Warum wird gerade  d i e s e s  Schimpfwort so oft benutzt? Hat es mit der deutschen Vergangenheit zu tun?

Bei Lichte besehen nur scheinbar. Denn das waren sehr andere Zeiten und sehr andere Kämpfe und Nöte. Das weiß eigentlich jede und jeder. Oder könnte es wissen. Doch offenbar lockt dieser Vergleich immer und immer wieder. Warum eigentlich?

Vielleicht deshalb: Wer Menschen zu „Nazis“ erklärt, muss sich nicht länger um Verständnis und Respekt bemühen.
Hat man jemanden mit diesem Schimpfwort versehen, ist man fertig mit ihr und ihm und „denen“. Da geht nichts mehr: „Schluss, Ende, aus. Du bist und ihr seid vom Teufel.“ In einer Formulierung des französischen Philosophen Jean-Paul Sartre finde ich das so ausgedrückt: „Die Hölle, das sind die Anderen.“

Ich erlebe, wie mich Schimpfwörter belasten und wie sehr sie das Miteinander in unserem Land vergiften.

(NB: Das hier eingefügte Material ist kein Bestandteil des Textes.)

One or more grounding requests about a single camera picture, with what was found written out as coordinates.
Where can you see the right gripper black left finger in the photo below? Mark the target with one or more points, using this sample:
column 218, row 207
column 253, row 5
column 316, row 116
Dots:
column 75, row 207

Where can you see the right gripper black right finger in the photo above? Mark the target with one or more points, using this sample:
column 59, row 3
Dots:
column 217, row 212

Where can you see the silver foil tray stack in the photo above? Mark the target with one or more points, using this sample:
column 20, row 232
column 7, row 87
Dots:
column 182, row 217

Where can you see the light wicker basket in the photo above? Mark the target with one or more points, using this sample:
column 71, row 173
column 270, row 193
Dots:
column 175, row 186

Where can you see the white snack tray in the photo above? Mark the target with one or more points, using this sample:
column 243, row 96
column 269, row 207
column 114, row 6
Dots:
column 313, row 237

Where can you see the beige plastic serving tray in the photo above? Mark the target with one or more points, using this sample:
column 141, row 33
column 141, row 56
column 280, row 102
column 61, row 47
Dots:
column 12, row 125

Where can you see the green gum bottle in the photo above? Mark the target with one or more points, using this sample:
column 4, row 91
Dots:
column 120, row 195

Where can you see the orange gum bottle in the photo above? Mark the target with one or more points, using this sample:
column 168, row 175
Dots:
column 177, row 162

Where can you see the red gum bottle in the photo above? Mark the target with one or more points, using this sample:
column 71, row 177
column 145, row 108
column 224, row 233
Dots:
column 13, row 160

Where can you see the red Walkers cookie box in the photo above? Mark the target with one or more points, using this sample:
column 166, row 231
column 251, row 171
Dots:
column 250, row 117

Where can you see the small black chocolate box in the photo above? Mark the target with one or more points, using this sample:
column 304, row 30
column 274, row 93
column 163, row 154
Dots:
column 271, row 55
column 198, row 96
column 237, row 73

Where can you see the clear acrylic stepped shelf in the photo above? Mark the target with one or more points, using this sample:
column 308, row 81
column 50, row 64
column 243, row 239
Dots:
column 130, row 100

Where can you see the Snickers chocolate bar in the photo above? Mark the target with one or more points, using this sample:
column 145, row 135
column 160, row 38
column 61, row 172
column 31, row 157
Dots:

Jesus hat in der Bergpredigt davor eindringlich gewarnt, andere als „Schafskopf“ oder als „gottloser Narr“ (Matth 5,22; nach Ps 14,1) zu beschimpfen. Es geht ihm dabei ums Grundsätzliche: Wer Andere beschimpft, verwüstet das Miteinander. Das ist mehr als nur ein verbaler Ausrutscher. Das gehöre vor Gericht. Denjenigen drohe im schlimmsten Fall sogar „das höllische Feuer“.

Ich fand dieses Jesuswort bisher einigermaßen übertrieben. Denn Gerichte wären wohl komplett überlastet, würden sie solchen Beschimpfungen und Beleidigungen immer nachgehen. Doch mittlerweile verstehe ich den Ernst der Forderung besser. Jesus stellt solche Beschimpfungen in eine Reihe mit dem Vergehen, Menschen das Leben zu nehmen. Und das kann ich auch nachvollziehen: Wir Menschen können mit Schimpfwörtern einem Menschen gewissermaßen das Leben nehmen – nämlich seine Würde, sein Ansehen. Dazu gehört auch das Schimpfwort „Ihr Nazis!“.

Gerade wenn es um verschiedene Auffassungen geht, – wie zum Beispiel bei Corona – sind Fragen angebracht und keine Beleidigungen.
Fragen, wie diese: Wovor hast du Angst? Wie geht es dir? Warum denkt ihr anders als ich? Was bedroht euch? Fragen und Zuhören – die Anderen als Gegenüber und nicht als Gegner wahrnehmen – das ist das große Anliegen Jesu. Und heute so wichtig.